Prosesnya serba instan tanpa lika liku. Semua beres. Contoh, suka menyontek, suka bolos, suka bohong, dan sebagainya. Mudah stres ketika menghadapi masalah dalam hidup, sulit memecahkan persoalan hidup ketika ditimpa masalah pribadi, kita sering temukan siswa bunuh diri di berbagai tempat dari informasi media sosial akhir-akhir ini. Mental jadi kerupuk dan mau dapat dengan mudah terhadap keinginan sesuatu dalam meraih hidup. Diperoleh tanpa peluh dan keringat perjuangan.
Ketiga, Ada perasaan bersalah ketika membuat masalah terhadap orang lain seperti seorang guru di kelas. Menurut penulis, perasaan-perasaan seperti ini dibandingkan dengan jaman dan era dahulu, dibandingkan dengan jaman dan era sekarang amat jauh beda. Mungin, ungkapan yang pas adalah susah kalau melihat orang susah dan senang melihat orang senang. Empati dan simpati terhadap permasalahan dengan seorang guru amat tinggi. Kita sebagai siswa dan siswi sungguh menghormati dan menghargai profesi seorang guru. Hampir hampir tidak terdengar kasus di media cetak yang menghujat dan menghajar guru. Ketika ada kesalahan sedikit karena cubit oleh guru di sekolah, tidak ada laporan untuk disampaikan kepada orang tua di rumah. Kalau ada laporan seperti itu, maka orang tua memukul balik dan mendukung apa pun tindakan guru di sekolah. Pokoknya, kalau mau jadi baik harus kesekolah dan ikut perintah guru. Apa pun bentuk dan jenisnya. Tidak boleh melawan. Keempat, Saya amat berkesan, sampai saat ini, almamaterku SMP Katolik Rosamistika Waerana, termasuk dalam salah satu Sekolah Penggerak di Kabupaten Manggarai Timur, dari sejumlah 43 sekolah setingkat pendidikan Dasar dan pendidikan Menengah sesuai SK yang diterbitkan oleh Kemendikbud RI, Nadeim Anwar Makariem.

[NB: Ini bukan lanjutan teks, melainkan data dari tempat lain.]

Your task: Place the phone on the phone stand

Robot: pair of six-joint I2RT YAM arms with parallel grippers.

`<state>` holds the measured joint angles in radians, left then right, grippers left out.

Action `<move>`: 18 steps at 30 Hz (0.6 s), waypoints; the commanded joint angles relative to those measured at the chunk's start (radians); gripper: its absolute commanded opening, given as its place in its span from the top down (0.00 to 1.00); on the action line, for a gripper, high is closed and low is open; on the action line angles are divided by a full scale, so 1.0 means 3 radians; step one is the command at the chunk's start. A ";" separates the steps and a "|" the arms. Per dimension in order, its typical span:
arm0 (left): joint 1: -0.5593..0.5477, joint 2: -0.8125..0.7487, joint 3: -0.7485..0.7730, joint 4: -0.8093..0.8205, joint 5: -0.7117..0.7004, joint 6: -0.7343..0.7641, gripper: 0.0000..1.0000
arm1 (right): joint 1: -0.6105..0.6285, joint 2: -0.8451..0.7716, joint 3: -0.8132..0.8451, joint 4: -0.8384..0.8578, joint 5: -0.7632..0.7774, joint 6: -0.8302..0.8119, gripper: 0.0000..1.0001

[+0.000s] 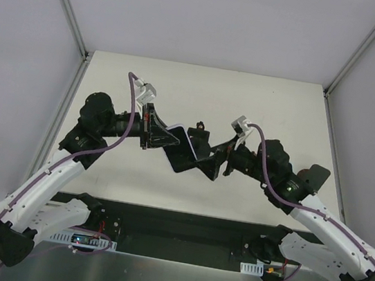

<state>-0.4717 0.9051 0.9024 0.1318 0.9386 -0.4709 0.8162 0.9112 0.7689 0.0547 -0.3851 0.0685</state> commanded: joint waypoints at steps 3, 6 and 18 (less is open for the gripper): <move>0.0135 -0.0505 0.0101 -0.0189 -0.1106 0.0332 1.00 | -0.0225 -0.0225 0.0295 -0.0990 0.1263 0.0043 0.04; 0.0248 -0.0705 0.0014 -0.0199 -0.1384 0.0363 1.00 | -0.0230 -0.0205 0.0392 -0.1093 0.1452 -0.0008 0.04; 0.0284 -0.0818 -0.0042 -0.0358 -0.1896 0.0404 1.00 | 0.0117 0.1002 0.1475 -0.1839 0.2327 0.0386 0.02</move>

Demikiankah seputar refleksi seorang penulis tentang Lika liku bersama almamater SMP Katolik Rosa Mistika Waerana, tempoh Doeloe, angkatan tahun pelajaran 1979/1980.
Penulis tunggal di Labuan Bajo, Manggarai Barat. Jln. Soehadun, Bandara Komodo. Selamat dan proficiat buat almamaterku, jayalah selalu bersama Bunga Rosmika yang harum semerbak mewangi membumi Nusantara dan mancanegara sesuai tugas dan panggilan hidup dari setiap alumnius yang dilahirkan oleh sang Mawar abadi, SMP Katolik Rosa Mustika Waerana.